THE TASK
Transcribe the data in full, keeping each line exactly as it appears.

DATA EXCERPT
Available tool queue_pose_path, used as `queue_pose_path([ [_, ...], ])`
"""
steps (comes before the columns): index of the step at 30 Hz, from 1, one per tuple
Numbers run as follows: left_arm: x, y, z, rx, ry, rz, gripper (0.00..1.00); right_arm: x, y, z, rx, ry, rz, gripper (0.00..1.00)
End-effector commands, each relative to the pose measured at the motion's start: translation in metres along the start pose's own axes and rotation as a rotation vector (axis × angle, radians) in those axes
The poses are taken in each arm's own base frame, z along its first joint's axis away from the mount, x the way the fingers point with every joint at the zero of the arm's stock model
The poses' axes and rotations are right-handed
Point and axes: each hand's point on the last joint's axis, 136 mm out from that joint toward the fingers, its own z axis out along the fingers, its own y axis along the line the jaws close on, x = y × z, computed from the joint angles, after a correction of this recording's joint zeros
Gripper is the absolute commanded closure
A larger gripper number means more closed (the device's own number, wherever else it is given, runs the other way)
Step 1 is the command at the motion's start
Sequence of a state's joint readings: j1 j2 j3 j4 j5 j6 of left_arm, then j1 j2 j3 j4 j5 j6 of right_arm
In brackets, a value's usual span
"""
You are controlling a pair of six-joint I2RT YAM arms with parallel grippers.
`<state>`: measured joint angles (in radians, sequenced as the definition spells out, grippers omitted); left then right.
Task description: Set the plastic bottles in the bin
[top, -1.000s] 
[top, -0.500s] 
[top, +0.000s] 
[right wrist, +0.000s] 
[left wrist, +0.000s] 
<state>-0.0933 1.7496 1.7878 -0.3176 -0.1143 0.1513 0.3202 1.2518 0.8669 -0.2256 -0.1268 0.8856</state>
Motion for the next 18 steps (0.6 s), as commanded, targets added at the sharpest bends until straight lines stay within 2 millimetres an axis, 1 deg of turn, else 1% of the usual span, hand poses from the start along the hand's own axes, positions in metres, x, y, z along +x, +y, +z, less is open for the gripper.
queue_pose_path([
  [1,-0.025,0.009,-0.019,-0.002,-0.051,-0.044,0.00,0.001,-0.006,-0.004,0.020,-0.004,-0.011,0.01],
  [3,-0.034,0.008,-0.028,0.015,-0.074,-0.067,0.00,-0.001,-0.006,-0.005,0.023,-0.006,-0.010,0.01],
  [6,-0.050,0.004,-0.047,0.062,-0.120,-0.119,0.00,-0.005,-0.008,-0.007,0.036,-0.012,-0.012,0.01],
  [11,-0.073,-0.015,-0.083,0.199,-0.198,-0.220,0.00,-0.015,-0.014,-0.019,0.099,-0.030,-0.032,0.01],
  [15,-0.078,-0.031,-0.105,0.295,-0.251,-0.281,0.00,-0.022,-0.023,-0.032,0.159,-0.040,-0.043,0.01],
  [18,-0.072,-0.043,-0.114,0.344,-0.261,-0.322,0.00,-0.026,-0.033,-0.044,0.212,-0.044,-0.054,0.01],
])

RESPONSE BELOW
Available tool queue_pose_path, used as `queue_pose_path([ [_, ...], ])`
"""
steps (comes before the columns): index of the step at 30 Hz, from 1, one per tuple
Numbers run as follows: left_arm: x, y, z, rx, ry, rz, gripper (0.00..1.00); right_arm: x, y, z, rx, ry, rz, gripper (0.00..1.00)
End-effector commands, each relative to the pose measured at the motion's start: translation in metres along the start pose's own axes and rotation as a rotation vector (axis × angle, radians) in those axes
The poses are taken in each arm's own base frame, z along its first joint's axis away from the mount, x the way the fingers point with every joint at the zero of the arm's stock model
The poses' axes and rotations are right-handed
Point and axes: each hand's point on the last joint's axis, 136 mm out from that joint toward the fingers, its own z axis out along the fingers, its own y axis along the line the jaws close on, x = y × z, computed from the joint angles, after a correction of this recording's joint zeros
Gripper is the absolute commanded closure
A larger gripper number means more closed (the device's own number, wherever else it is given, runs the other way)
Step 1 is the command at the motion's start
Sequence of a state's joint readings: j1 j2 j3 j4 j5 j6 of left_arm, then j1 j2 j3 j4 j5 j6 of right_arm
In brackets, a value's usual span
"""
You are controlling a pair of six-joint I2RT YAM arms with parallel grippers.
`<state>`: measured joint angles (in radians, sequenced as the definition spells out, grippers omitted); left then right.
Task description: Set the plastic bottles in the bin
[top, -1.000s] 
[top, -0.500s] 
[top, +0.000s] 
[right wrist, +0.000s] 
[left wrist, +0.000s] 
<state>-0.0933 1.7496 1.7878 -0.3176 -0.1143 0.1513 0.3202 1.2518 0.8669 -0.2256 -0.1268 0.8856</state>
Motion for the next 18 steps (0.6 s), as commanded, targets added at the sharpest bends until straight lines stay within 2 millimetres an axis, 1 deg of turn, else 1% of the usual span, hand poses from the start along the hand's own axes, positions in metres, x, y, z along +x, +y, +z, less is open for the gripper.
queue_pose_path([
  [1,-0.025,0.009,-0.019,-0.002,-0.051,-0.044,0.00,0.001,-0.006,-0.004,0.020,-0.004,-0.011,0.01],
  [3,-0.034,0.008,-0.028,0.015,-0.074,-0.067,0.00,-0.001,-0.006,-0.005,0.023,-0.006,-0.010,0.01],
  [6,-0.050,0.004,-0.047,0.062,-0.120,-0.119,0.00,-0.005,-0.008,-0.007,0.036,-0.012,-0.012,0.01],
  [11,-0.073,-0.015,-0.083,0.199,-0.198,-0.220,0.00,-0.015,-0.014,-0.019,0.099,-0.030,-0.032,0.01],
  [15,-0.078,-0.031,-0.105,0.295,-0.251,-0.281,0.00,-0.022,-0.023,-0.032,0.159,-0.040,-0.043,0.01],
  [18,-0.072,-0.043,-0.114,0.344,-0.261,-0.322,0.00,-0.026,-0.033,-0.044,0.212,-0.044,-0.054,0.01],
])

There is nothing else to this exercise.